[Problem]
Within the listing below, the lines to output run from the one containing "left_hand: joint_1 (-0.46" through the one containing "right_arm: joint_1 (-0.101"; copy them exactly and nothing else.
------ Supplied material
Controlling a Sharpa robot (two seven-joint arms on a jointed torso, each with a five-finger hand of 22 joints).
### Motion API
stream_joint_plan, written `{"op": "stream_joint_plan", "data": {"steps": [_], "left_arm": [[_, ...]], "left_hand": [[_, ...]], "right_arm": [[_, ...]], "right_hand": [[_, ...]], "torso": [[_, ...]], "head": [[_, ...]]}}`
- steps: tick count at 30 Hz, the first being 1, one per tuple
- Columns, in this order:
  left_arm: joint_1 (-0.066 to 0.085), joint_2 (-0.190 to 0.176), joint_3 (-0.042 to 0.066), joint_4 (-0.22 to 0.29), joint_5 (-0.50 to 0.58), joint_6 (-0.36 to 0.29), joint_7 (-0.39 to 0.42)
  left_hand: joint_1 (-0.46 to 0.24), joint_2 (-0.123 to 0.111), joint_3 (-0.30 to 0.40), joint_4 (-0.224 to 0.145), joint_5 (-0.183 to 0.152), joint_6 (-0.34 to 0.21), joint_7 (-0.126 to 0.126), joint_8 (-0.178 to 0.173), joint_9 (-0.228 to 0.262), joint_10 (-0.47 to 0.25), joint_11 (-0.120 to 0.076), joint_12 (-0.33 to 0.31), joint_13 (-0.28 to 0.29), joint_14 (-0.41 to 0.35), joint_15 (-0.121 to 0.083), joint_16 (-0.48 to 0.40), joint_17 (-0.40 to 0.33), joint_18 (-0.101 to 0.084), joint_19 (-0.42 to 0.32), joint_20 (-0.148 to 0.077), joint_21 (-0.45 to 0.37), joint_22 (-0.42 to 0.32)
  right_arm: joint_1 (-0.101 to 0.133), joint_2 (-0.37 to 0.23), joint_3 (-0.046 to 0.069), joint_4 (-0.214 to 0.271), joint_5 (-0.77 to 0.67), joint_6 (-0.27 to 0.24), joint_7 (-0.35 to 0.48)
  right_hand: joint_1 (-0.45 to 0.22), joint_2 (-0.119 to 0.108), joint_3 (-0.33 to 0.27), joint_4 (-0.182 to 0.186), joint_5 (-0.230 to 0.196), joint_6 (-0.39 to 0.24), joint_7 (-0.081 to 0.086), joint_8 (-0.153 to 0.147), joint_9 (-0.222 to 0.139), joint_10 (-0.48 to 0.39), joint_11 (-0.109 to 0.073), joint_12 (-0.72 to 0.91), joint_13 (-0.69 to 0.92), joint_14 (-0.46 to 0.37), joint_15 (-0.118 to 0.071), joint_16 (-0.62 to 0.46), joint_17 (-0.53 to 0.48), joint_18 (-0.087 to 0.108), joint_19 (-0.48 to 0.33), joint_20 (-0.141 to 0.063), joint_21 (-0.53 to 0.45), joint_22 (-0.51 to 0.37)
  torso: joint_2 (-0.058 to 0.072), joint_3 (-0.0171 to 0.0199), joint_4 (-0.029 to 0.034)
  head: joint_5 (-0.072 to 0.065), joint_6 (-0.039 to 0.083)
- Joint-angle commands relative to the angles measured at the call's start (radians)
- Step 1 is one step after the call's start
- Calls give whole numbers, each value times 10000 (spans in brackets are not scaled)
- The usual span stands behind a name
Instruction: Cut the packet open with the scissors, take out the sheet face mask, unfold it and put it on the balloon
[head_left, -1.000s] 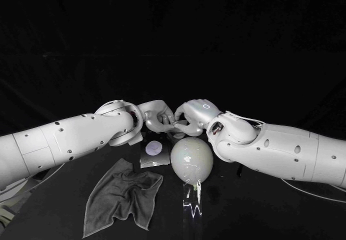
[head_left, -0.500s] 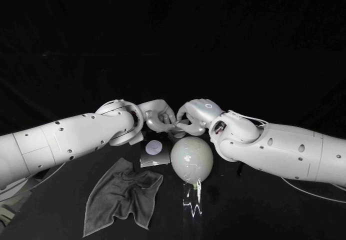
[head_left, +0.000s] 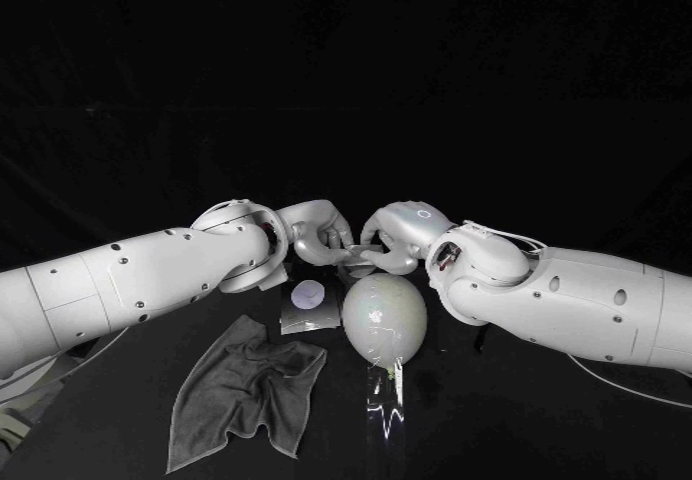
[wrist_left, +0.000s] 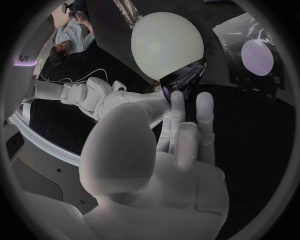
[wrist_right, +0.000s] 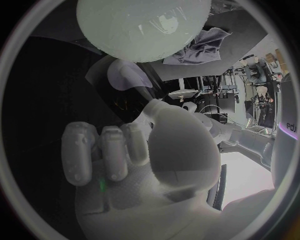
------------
[Output]
  left_hand: joint_1 (-0.46 to 0.24), joint_2 (-0.123 to 0.111), joint_3 (-0.30 to 0.40), joint_4 (-0.224 to 0.145), joint_5 (-0.183 to 0.152), joint_6 (-0.34 to 0.21), joint_7 (-0.126 to 0.126), joint_8 (-0.178 to 0.173), joint_9 (-0.228 to 0.262), joint_10 (-0.47 to 0.25), joint_11 (-0.120 to 0.076), joint_12 (-0.33 to 0.31), joint_13 (-0.28 to 0.29), joint_14 (-0.41 to 0.35), joint_15 (-0.121 to 0.083), joint_16 (-0.48 to 0.40), joint_17 (-0.40 to 0.33), joint_18 (-0.101 to 0.084), joint_19 (-0.42 to 0.32), joint_20 (-0.148 to 0.077), joint_21 (-0.45 to 0.37), joint_22 (-0.42 to 0.32)
  right_arm: joint_1 (-0.101 to 0.133), joint_2 (-0.37 to 0.23), joint_3 (-0.046 to 0.069), joint_4 (-0.214 to 0.271), joint_5 (-0.77 to 0.67), joint_6 (-0.27 to 0.24), joint_7 (-0.35 to 0.48)

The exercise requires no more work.